How do you run the cull?

The mechanism is a one-afternoon exercise plus a standing rule:

  1. List every number currently reported. Dashboards, weekly emails, meeting slides — all of it, in one column. The length of this list is usually the first shock.
  2. Apply the four tests. When a metric has a decision, an owner, a threshold and automatic compilation, then it stays; when it fails any test, then it moves to the graveyard — visible, archived, not reported.
  3. Cap the survivors. When the surviving list still exceeds roughly a dozen, then rank by the money at stake in each metric's decision and cut from the bottom. The cap is the point; a cap that flexes is not a cap.
  4. Install the entry rule. When someone proposes a new KPI, then it must name the decision, the owner, the threshold — and, if the list is full, which existing metric it replaces. One in, one out.
  5. Revisit quarterly. When the business changes shape, then the list changes with it. A metric that earned its place last year can retire honourably.

Which numbers usually survive?

For a 5–50-staff B2B service firm, the survivors cluster reliably: deals created, weighted pipeline against target, conversion at the proposal boundary, revenue against plan, and cost per client.
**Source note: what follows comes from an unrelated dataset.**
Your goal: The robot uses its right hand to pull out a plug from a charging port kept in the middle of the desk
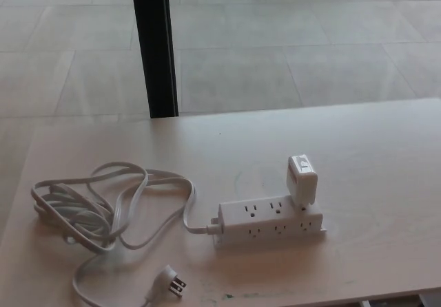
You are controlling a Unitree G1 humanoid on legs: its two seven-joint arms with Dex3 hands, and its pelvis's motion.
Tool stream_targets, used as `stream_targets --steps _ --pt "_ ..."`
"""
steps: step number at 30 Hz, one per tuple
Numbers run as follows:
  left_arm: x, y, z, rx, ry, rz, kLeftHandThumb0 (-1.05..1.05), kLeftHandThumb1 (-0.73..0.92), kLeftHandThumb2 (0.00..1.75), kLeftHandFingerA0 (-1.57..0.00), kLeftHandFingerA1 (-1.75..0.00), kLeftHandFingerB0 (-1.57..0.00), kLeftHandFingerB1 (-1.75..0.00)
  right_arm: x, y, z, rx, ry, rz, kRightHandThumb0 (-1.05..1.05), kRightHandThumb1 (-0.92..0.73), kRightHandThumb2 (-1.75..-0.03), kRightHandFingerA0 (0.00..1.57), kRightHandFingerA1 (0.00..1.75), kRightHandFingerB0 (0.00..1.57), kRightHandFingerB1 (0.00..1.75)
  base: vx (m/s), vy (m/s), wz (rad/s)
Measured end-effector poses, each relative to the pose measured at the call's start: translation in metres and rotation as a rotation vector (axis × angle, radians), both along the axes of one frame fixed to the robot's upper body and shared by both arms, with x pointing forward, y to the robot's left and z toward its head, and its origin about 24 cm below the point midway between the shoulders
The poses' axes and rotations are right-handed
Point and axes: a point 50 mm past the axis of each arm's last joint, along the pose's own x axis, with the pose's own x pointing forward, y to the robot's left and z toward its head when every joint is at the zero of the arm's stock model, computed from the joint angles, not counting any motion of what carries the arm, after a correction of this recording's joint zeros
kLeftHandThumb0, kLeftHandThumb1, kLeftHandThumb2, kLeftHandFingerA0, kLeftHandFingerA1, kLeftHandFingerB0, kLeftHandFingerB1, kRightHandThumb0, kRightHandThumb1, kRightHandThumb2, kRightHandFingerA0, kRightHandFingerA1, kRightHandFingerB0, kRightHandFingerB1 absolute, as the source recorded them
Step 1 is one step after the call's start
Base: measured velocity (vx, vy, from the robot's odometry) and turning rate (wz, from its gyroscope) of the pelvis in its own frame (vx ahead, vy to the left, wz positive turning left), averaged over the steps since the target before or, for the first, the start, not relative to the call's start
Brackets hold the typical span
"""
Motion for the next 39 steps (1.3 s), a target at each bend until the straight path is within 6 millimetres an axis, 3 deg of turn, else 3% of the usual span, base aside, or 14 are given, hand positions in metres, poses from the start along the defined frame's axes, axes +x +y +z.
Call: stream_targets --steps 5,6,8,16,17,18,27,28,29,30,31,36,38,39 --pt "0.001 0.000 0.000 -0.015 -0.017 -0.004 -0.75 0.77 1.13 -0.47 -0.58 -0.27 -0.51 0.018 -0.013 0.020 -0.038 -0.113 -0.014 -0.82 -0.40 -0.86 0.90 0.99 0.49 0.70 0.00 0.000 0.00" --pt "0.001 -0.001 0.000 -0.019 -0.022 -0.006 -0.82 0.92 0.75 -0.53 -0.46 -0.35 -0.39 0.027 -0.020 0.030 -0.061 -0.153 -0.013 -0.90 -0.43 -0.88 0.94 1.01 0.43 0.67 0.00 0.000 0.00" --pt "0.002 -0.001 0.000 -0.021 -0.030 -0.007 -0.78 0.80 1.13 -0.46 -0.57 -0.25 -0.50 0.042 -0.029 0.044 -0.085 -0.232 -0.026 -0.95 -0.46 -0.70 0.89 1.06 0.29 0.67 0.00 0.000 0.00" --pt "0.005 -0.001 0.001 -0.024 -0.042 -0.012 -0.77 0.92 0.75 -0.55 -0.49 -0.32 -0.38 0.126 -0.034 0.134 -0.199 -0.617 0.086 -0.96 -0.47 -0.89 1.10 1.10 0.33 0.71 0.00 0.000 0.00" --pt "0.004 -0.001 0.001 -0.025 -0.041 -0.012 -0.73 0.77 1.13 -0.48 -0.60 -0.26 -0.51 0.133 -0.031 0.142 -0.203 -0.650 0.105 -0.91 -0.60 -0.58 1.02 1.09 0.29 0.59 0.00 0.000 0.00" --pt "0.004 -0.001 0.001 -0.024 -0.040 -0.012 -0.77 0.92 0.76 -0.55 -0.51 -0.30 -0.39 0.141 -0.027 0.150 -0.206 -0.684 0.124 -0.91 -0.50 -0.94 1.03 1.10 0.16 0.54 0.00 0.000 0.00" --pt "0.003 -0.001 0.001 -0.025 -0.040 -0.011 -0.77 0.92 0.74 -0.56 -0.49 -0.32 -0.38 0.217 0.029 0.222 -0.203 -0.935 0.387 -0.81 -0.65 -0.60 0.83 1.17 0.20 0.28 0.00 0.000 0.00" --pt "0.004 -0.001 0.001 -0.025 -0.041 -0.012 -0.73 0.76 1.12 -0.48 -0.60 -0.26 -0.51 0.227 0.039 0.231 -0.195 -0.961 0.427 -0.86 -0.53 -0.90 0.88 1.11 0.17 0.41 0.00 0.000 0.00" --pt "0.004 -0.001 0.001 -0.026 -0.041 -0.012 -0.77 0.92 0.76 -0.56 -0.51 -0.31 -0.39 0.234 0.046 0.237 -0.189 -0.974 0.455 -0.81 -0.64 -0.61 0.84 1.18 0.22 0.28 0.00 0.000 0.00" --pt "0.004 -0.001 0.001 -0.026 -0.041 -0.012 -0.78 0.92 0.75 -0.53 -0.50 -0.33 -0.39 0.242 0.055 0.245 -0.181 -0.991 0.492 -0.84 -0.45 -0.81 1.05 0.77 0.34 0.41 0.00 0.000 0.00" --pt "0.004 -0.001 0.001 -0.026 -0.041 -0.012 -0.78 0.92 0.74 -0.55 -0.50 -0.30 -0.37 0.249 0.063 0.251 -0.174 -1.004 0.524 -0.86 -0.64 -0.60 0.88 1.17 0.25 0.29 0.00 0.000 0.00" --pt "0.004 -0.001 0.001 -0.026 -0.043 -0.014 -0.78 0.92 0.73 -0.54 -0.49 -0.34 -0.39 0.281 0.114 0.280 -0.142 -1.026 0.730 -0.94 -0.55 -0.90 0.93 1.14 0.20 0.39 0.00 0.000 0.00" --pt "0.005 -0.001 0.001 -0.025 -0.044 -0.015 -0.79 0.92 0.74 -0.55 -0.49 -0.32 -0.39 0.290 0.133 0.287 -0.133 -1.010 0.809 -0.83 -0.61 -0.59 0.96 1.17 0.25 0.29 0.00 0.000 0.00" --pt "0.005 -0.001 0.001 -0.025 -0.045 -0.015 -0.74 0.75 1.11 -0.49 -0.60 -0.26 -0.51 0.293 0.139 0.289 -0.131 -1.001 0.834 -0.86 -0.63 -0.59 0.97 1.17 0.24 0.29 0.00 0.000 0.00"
Firms with retainer income add the recurring-revenue view — worth measuring properly even in a project-based firm, as set out in tracking recurring revenue in a project-based firm, because it is the number that describes how much of next quarter is already sold. And one slower number belongs on every list: client lifetime value, the figure that tells you what a client is actually worth and therefore what you can afford to spend winning one — the arithmetic behind lifetime value: the number that justifies the system.

The exact survivors vary by sub-vertical — a recruiter's pipeline arithmetic is not an MSP's, and the sector-by-sector differences are mapped in Growth Systems by Industry — but the count barely moves. Around a dozen, whatever the business.

Doesn't cutting KPIs mean flying blind?

The opposite, in practice. The graveyard metrics still exist in the CRM and can be pulled for diagnosis whenever a headline number misbehaves — nothing is deleted, it is simply demoted from "watched weekly" to "available on demand". What the cut removes is not information but noise, and noise was the thing causing blindness. A dozen numbers watched with real attention, each wired to a decision, will catch a problem months before a forty-metric scorecard that everyone has learned to scroll past.